Introduced in: v3.10.11, v3.11.4

The following metrics have been added to improve the observability of the in-memory cache subsystem:

rocksdb_cache_free_memory_tasks_total: Total number of free memory tasks that were scheduled by the in-memory edge cache subsystem. This metric will be increased whenever the cache subsystem schedules a task to free up memory in one of the managed in-memory caches. It is expected to see this metric rising when the cache subsystem hits its global memory budget.
rocksdb_cache_free_memory_tasks_duration_total: Total amount of time spent inside the free memory tasks of the in-memory cache subsystem. Free memory tasks are scheduled by the cache subsystem to free up memory in existing cache hash tables.
rocksdb_cache_migrate_tasks_total: Total number of migrate tasks that were scheduled by the in-memory edge cache subsystem. This metric will be increased whenever the cache subsystem schedules a task to migrate an existing cache hash table to a bigger or smaller size.
rocksdb_cache_migrate_tasks_duration_total: Total amount of time spent inside the migrate tasks of the in-memory cache subsystem. Migrate tasks are scheduled by the cache subsystem to migrate existing cache hash tables to a bigger or smaller table.

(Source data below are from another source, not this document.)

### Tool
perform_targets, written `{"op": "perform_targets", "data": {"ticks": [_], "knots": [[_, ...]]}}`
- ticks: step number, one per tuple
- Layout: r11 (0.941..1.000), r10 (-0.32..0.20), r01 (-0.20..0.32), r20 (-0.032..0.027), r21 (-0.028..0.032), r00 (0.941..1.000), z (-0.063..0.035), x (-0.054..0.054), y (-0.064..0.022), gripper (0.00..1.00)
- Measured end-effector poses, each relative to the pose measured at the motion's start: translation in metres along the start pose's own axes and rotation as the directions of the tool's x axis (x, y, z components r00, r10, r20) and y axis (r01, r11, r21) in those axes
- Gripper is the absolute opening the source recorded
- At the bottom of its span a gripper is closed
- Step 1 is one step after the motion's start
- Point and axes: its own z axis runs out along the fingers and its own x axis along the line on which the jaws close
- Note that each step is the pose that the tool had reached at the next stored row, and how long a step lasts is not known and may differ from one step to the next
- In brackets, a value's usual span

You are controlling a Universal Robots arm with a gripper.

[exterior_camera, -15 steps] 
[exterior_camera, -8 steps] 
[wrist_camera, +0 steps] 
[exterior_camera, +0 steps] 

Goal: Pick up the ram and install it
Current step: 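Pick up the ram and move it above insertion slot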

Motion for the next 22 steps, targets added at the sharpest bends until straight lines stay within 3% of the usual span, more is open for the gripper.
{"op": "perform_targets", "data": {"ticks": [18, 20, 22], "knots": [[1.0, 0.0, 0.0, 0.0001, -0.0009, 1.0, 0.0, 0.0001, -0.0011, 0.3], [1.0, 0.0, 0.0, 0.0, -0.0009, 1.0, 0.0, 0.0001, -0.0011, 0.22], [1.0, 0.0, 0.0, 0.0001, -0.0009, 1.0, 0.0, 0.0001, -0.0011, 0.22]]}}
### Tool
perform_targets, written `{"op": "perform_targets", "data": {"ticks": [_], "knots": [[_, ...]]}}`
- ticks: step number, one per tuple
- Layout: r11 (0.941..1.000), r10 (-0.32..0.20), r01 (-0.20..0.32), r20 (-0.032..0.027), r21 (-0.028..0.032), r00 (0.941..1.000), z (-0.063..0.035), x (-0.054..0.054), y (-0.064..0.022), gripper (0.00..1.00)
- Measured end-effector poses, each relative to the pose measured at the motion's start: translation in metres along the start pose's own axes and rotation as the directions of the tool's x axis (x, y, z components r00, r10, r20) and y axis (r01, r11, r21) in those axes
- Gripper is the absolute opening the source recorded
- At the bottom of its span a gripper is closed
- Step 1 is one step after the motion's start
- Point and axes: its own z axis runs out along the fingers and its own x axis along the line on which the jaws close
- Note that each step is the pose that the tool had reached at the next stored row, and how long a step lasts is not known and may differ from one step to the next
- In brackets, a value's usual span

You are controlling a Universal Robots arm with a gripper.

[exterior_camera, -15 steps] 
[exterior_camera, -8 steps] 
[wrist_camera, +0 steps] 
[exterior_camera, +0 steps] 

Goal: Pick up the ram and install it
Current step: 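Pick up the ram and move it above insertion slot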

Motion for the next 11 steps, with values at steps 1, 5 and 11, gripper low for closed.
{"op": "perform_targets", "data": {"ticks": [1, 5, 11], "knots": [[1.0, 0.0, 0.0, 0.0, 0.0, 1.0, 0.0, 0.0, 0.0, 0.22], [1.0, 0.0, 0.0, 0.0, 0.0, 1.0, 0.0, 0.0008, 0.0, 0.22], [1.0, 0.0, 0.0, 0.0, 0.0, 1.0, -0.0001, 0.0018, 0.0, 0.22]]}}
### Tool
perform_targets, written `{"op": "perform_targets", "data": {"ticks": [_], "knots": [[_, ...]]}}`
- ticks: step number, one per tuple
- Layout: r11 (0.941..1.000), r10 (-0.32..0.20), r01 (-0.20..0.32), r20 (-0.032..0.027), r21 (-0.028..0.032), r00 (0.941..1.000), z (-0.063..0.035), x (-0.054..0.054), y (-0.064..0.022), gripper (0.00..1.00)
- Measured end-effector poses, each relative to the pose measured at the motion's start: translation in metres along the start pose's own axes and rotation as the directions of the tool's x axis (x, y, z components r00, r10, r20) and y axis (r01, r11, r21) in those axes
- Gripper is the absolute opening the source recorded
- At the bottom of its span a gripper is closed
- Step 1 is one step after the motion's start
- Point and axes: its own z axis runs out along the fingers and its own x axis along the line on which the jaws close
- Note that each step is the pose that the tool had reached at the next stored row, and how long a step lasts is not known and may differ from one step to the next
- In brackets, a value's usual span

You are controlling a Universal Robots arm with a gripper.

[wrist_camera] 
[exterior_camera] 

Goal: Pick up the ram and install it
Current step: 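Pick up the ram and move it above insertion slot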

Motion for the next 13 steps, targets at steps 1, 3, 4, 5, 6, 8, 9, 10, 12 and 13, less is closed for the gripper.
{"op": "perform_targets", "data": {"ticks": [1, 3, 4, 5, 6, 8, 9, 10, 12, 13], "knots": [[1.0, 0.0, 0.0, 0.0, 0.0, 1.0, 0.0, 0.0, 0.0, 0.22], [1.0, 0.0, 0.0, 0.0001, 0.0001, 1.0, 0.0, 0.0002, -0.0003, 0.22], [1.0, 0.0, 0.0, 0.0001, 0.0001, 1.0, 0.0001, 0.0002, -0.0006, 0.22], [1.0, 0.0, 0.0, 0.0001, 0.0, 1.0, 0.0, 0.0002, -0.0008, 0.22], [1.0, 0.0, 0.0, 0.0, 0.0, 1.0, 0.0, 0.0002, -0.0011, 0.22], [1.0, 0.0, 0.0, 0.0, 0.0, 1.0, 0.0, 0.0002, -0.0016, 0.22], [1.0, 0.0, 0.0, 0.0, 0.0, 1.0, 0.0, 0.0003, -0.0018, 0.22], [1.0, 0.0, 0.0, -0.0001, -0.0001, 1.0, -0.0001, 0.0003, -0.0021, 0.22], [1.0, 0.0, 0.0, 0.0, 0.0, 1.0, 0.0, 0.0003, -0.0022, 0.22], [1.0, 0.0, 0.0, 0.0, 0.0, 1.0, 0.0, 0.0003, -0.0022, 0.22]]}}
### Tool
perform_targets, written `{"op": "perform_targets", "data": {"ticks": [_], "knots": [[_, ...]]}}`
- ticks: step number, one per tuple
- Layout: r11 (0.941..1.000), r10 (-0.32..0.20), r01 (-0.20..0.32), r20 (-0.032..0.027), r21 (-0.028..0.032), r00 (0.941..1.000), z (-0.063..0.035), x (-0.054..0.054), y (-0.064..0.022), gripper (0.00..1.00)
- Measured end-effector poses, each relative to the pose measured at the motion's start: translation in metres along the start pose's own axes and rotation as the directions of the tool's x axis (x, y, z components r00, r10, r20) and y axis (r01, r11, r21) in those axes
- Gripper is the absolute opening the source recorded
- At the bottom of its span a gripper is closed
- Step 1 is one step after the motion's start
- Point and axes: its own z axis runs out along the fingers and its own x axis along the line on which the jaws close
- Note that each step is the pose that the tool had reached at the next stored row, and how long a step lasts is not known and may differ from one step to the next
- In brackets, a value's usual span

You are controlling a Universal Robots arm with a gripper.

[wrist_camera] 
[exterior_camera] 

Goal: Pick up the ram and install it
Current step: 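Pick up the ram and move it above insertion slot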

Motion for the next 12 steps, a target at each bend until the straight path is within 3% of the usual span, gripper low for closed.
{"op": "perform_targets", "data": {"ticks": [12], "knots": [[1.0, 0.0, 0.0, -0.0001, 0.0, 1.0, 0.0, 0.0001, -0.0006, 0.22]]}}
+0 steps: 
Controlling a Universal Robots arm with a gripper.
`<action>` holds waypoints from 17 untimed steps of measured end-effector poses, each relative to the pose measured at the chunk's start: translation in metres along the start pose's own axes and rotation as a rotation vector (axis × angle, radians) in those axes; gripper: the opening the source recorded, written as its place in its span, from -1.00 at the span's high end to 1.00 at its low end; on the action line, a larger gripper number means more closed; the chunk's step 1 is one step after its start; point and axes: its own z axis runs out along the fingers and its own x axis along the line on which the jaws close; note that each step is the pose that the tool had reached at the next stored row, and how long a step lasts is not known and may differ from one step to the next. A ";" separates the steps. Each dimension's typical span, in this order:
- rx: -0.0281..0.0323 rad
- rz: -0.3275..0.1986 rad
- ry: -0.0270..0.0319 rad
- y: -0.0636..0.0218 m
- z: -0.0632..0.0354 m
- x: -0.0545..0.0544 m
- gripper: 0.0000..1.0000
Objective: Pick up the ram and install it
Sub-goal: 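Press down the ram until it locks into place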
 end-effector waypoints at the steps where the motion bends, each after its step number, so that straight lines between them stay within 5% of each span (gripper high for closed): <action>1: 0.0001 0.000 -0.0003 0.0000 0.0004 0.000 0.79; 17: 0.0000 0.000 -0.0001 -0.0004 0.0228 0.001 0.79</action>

Detached scheduler threads

Introduced in: v3.10.13, v3.11.5

A scheduler thread now has the capability to detach itself from the scheduler if it observes the need to perform a potentially long running task, like waiting for a lock. This allows a new scheduler thread to be started and prevents scenarios where all threads are blocked waiting for a lock, which has previously led to deadlock situations. From v3.12.1 onward, coroutines are used instead of detaching threads as the underlying mechanism.

Threads waiting for more than 1 second on a collection lock will detach themselves.

The following startup option has been added:

--server.max-number-detached-threads: The maximum number of detached scheduler threads. Note that this startup option is deprecated from v3.12.1 onward because a different mechanism than detaching is used, obsoleting the option and no longer having an effect.

The following metric as been added:

arangodb_scheduler_num_detached_threads: The number of worker threads currently started and detached from the scheduler.

Monitoring per collection/database/user

Introduced in: v3.10.13, v3.11.7

The following metrics have been introduced to track per-shard requests on DB-Servers:

arangodb_collection_leader_reads_total: The number of read requests on leaders, per shard, and optionally also split by user.
arangodb_collection_leader_writes_total: The number of write requests on leaders, per shard, and optionally also split by user.
arangodb_collection_requests_bytes_read_total: The number of bytes read in read requests on leaders.
arangodb_collection_requests_bytes_written_total: The number of bytes written in write requests on leaders and followers.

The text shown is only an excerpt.